Today a friend in an office I visit regularly was telling me that her grandaughter’s baby died at birth today- a sad event for their family. It was her grandaughter’s first child. Another couple that I know are sitting by their 7 week old grandaughter’s bed in a hospital near here where she is fighting meningitis. Last week the 8 year old daughter of a couple who are known by many in our church died of a brain aneurysm. Such tragedies seem to be part and parcel of life, but lately there seem to be so many more of them. Is it a function of my life being intertwined with so many more people now than in years past? Or are communications just better now with email distribution lists and prayer teams hastening news along to involve more people in prayer?
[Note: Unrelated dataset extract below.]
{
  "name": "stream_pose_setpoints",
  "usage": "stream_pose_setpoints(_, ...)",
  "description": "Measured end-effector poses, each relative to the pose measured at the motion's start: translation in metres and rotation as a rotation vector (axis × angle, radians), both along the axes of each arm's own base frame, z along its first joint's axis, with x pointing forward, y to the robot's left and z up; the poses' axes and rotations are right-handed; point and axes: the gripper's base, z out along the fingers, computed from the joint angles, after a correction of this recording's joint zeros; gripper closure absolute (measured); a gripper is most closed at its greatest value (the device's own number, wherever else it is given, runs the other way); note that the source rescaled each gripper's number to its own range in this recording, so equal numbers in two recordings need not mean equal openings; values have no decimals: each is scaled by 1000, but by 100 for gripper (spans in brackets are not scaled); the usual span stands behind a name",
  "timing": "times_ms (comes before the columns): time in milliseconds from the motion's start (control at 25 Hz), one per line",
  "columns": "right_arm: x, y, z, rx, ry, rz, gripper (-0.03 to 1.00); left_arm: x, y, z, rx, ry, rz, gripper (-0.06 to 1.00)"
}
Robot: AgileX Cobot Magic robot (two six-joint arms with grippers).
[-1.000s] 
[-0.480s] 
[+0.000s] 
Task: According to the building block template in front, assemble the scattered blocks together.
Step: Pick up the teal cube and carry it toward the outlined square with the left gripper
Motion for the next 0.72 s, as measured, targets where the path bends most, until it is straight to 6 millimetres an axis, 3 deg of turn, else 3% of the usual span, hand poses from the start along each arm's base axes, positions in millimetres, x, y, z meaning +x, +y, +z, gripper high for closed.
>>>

About 10 years ago we were in a group at a church in which everyone shared their personal prayer requests as the first order of business and that sharing sometimes took up all the time of the group, eventhough that was not its explicit purpose. Somehow, the sharing of one anothers’ burdens that was such a part of that group’s fellowship was more than I could bear. We left the group after a few weeks. Perhaps my boundaries were too poorly constructed and I entered too much into the pain that I heard expressed by the members there. Perhaps it was that I had recently come off of a time in my life where I had myself been heavily engaged over a number of months in prayerful intercession on behalf of someone dear to me who was suffering greatly. Can one suffer from empathy fatigue?
There are times now when I feel overloaded with the cares of others and I just have to ask the Lord to forgive me for not wanting to hear any more. It makes me wonder how in the world pastors and counselors go on day after day hearing about so much pain.
Sometimes I just want to sit down beside someone and say, “Tell me something good!”